Simply because Ms. Waterbury was never a student or employee of City Ballet — and she was non a student at the school at the fourth dimension of the "unconsented-to recordings" or text exchanges — the approximate found that the company did not shirk responsibility and dismissed claims of negligence against information technology. The judge besides said the plaintiff did not bring forward specific allegations that the company had reason to know its employees had a propensity for such behavior, rejecting Ms. Waterbury'due south claims of negligent hiring and retention at City Ballet.

A spokesman for the company, Rob Daniels, said in a statement that City Ballet was "pleased that the court recognized that the company bears no responsibility in this thing."

In 2018, every bit a upshot of the photograph-sharing scandal, City Ballet fired both Mr. Ramasar and Mr. Catazaro. Merely the company was later ordered past an arbitrator to reverse the terminations; Mr.

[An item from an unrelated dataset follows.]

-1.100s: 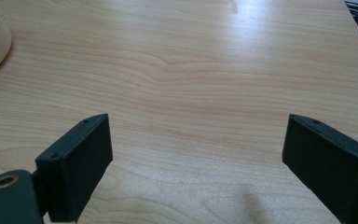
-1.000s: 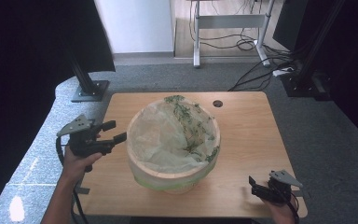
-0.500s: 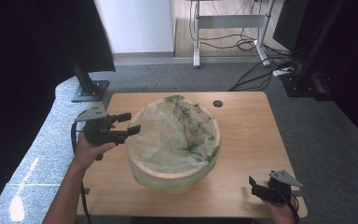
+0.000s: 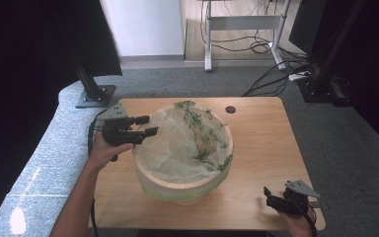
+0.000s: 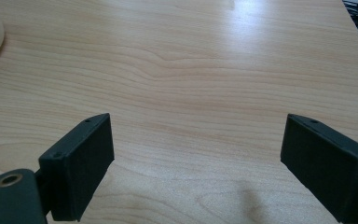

Ramasar returned as a chief dancer, but Mr. Catazaro decided not to rejoin the company.

The photo-sharing scandal, along with the retirement of Peter Martins, the visitor'southward longtime leader, among an investigation into reports of concrete and emotional abuse (reports that he denied), helped spark a reassessment of the civilisation at Metropolis Ballet. Some women in the company fabricated it articulate to management that they would not be comfy dancing with the men who were involved in the text exchanges, but in bound 2019, Mr. Ramasar was back onstage.

The claims against Mr. Ramasar resurfaced this yr with the opening of "W Side Story" on Broadway, in which he played Bernardo, the leader of the Sharks. A grouping of protesters showed up outside the theater for several nights, demanding that Mr. Ramasar be fired from the show because of the sexual misconduct allegations against him. Mr. Ramasar's girlfriend, Alexa Maxwell, a member of the corps de ballet at City Ballet who was the subject field of the sexually explicit photos Mr. Ramasar had shared, defended his office in the show and said she had forgiven him.

Image

Credit... Sara Krulwich/The New York Times

In a statement sent through his lawyer, Mr. Ramasar, who as well received explicit photos of Ms. Waterbury, said that he was grateful for the dismissal of Ms. Waterbury's claims confronting him and that he was "looking forward to the future, having grown and learned from the past."

Another defendant who was effectively dropped from the case by the judge'southward decision was Jared Longhitano, who is described in Ms. Waterbury's lawsuit as a junior lath member at City Ballet. Her lawsuit said that Mr. Longhitano had participated in the substitution of "lewd, degrading and demeaning text messages almost ballet dancers," and that he in one case texted Mr. Finlay, "I bet we could tie some of them upward and abuse them like farm animals." The judge dismissed Ms. Waterbury'southward merits of negligence against him.

Mr. Longhitano said in a cursory phone interview that he was "satisfied with the decision and was looking forrard to moving on."

The surviving claim against Mr. Finlay, who resigned from the company before Ms. Waterbury filed her lawsuit, relates to a metropolis law that made it illegal for someone to distribute an "intimate epitome" of a person without consent, when the intent is to cause "economic, physical or substantial emotional harm" if those images are spread.

Lawyers for Mr. Finlay, Matthew Cursory and Ira Kleiman, said in a argument that the remaining claim was "based on a relatively new and untested New York City statute" and that Mr. Finlay did non violate it because he lacked the required intent.